God’s cat garden layered vinyl art piece

cat garden close up

 

Have you ever needed “something” for a spot in your home and haven’t been able to find the perfect thing to fit in that space? Consider creating a special art piece, using your Pazzles machine, a purchased piece of art and Pazzles vinyl.

The inspiration for my art work came from the location and the area around where I was placing it, specifically next to my patio doors, overlooking my back yard. Key components in my back yard are the “occupants”.   I have the usual things in my area of the country-a palm tree, a swimming pool, hibiscus plants, bird of paradise plants, citrus trees and feral cats.  I’ll explain about the cats, specifically, “God’s Cat Garden” a bit later.

A base to place the vinyl was required.  I was unable to find the correctly sized unfinished piece at my local craft store.  A framed sign, made of paneling with words etched in the surface was the correct size. The piece was on sale so I purchased it, planning to sand off the words and refinish it. After sanding off the original words, I used two shades of paint on the paneling base to create a distressed look and distress stain to “antique” the frame.

I found several files from the Pazzles craft room and modified them to fit my piece. It was fun to work with vinyl, something I had not done much of previously. Using the Pazzles transfer tape made the project easier to do.

Why in the world would anyone have feral cats in their backyard?  Our family has had cat family members for over 30 years. We were devastated when they had all passed, , but decided we were “done” with indoor cats. Our children were grown, we were empty nesters and retirement was on the horizon. Decision made, with heavy hearts we looked to a future without a purry family member. Just a few months after we made this decision, we discovered four tiny, newborn kittens, peeking out of a cement block next to our garage. We carefully watched, the Mama returned, only to hide her babies around our yard.  Trying to catch them was not successful, as handled feral cats could become tame cats. As the kittens grew larger, we learned of the TNR (trap, neuter, return) program in our area, began the feeding protocol and soon discovered we just didn’t have 5 cats, we had 15! A neighbor had been feeding some wild cats, but had never participated in the TNR program.  We love cats, but we needed to take action before we had even more cats.  Our family became the “cat trap” family, and over the next year we managed to trap, neuter and return all 15 cats in “God’s Cat Garden” colony.  When the cats are neutered, a corner of their left ears are clipped, the universal sign that a cat has been neutered.
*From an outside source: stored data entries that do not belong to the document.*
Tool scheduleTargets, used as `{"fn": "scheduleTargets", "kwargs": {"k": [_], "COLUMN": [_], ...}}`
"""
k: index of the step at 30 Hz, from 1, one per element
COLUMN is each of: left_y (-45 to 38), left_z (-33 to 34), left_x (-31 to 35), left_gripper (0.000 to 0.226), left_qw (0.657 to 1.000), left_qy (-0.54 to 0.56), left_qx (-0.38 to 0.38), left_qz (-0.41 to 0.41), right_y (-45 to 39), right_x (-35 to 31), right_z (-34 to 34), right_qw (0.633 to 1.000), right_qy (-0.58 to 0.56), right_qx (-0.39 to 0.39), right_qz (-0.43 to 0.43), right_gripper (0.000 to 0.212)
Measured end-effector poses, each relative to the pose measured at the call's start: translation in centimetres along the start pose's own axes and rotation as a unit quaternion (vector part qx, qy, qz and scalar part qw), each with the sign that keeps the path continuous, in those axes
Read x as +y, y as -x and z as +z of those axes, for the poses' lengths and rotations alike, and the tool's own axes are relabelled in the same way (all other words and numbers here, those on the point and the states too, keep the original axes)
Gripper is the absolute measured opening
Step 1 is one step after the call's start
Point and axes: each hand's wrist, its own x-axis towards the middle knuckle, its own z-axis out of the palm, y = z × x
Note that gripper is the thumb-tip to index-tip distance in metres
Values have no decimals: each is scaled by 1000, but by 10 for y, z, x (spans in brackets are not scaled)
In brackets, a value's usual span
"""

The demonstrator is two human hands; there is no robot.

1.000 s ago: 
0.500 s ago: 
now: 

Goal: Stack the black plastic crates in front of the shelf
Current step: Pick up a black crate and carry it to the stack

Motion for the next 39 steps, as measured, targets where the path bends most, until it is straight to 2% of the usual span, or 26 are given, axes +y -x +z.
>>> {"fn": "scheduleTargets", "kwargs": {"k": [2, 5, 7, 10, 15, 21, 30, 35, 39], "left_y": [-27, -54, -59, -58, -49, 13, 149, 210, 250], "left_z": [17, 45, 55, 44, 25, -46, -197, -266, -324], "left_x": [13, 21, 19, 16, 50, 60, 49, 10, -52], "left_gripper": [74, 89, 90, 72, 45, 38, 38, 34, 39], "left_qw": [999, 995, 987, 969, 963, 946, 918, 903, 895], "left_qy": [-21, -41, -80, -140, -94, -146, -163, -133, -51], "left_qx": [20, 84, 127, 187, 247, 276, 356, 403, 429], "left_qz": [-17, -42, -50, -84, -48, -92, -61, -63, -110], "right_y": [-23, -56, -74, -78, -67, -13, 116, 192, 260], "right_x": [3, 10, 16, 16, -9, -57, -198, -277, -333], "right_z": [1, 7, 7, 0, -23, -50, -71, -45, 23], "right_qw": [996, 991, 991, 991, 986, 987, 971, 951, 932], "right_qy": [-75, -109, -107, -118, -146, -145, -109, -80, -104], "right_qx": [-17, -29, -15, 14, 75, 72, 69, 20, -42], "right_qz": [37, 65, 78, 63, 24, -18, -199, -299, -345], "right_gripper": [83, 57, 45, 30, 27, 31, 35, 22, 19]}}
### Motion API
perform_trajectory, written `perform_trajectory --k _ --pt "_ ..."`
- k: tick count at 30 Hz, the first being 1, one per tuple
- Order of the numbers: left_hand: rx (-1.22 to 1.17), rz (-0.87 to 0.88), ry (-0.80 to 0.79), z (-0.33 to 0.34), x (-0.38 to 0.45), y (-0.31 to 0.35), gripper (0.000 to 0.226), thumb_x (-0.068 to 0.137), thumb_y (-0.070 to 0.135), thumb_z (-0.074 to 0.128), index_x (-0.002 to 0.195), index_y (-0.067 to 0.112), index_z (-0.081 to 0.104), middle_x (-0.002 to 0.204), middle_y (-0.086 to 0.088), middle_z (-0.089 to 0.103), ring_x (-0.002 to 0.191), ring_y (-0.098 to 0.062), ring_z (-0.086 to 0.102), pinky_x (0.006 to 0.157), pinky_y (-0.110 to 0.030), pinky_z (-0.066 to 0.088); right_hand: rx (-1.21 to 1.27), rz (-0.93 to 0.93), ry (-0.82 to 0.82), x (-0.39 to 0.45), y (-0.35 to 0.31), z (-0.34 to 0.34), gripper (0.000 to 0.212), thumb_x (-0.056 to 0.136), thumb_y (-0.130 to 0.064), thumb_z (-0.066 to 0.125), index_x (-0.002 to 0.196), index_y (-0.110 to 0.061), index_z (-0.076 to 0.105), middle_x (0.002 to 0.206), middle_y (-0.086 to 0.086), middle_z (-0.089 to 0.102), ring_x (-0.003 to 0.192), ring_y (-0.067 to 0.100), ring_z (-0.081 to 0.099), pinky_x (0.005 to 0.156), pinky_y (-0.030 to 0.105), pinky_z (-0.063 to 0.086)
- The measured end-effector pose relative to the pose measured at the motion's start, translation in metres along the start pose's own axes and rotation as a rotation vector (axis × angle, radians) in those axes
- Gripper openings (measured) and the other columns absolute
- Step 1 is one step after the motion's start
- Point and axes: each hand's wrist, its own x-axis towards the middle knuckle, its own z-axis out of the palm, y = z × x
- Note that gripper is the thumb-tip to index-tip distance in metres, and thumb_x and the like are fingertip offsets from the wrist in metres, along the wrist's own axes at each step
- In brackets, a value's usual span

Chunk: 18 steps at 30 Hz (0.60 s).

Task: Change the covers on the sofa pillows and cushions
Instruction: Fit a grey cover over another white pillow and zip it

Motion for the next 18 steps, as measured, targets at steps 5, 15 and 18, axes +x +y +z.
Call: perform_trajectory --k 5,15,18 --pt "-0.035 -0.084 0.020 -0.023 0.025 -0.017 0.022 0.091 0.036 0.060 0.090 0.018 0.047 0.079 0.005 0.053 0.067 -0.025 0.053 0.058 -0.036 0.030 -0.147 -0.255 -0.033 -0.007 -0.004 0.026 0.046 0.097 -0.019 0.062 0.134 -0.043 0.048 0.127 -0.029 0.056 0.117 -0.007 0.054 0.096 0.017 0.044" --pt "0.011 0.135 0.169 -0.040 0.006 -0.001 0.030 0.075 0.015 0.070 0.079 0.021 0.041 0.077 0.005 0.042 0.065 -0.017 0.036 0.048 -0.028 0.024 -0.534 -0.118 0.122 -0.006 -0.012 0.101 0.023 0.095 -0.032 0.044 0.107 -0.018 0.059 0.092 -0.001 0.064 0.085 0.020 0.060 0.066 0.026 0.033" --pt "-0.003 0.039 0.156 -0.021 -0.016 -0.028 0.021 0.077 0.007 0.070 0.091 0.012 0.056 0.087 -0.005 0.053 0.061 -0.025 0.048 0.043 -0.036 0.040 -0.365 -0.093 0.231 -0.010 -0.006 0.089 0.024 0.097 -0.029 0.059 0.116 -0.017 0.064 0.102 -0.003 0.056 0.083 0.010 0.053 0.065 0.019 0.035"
Feral cats are often “working” cats, in our area they keep roof rats and gophers out of a neighborhood and also eat spiders, scorpions and keep pigeons out of the pool. To monitor the cats, we continue to feed and name each cat in our little colony. We’ve grown quite attached to our little tribe.  Feral cats don’t usually allow humans to touch them, nor do they meow or purr. Four of our little family purr and meow, three of them crave touch, coming to my patio doors to see if they can entice me to give them more treats or scratch their chins and pet them. Miss Piggy comes inside, sits on the rug by my back door, gets petted, chin and ears scratched and does “tricks” to get treats. In 30 years of having indoor cats, I could never train them to consistently do tricks, but Miss Piggy prefers to sit and have her treat served upon the top of her head.  As a warning, it has taken almost 3 years for our cat garden to adopt us, so do not touch or play with feral cats, it can be very dangerous.  I do highly recommend the TNR program if you have feral cats in your area.

The next time you need some “inspiration” for a home décor piece, look around your house and see if you can’t find something “InVue” that will inspire an artistic creation of your very own.  You may find your own “specialty” Garden in your own back yard!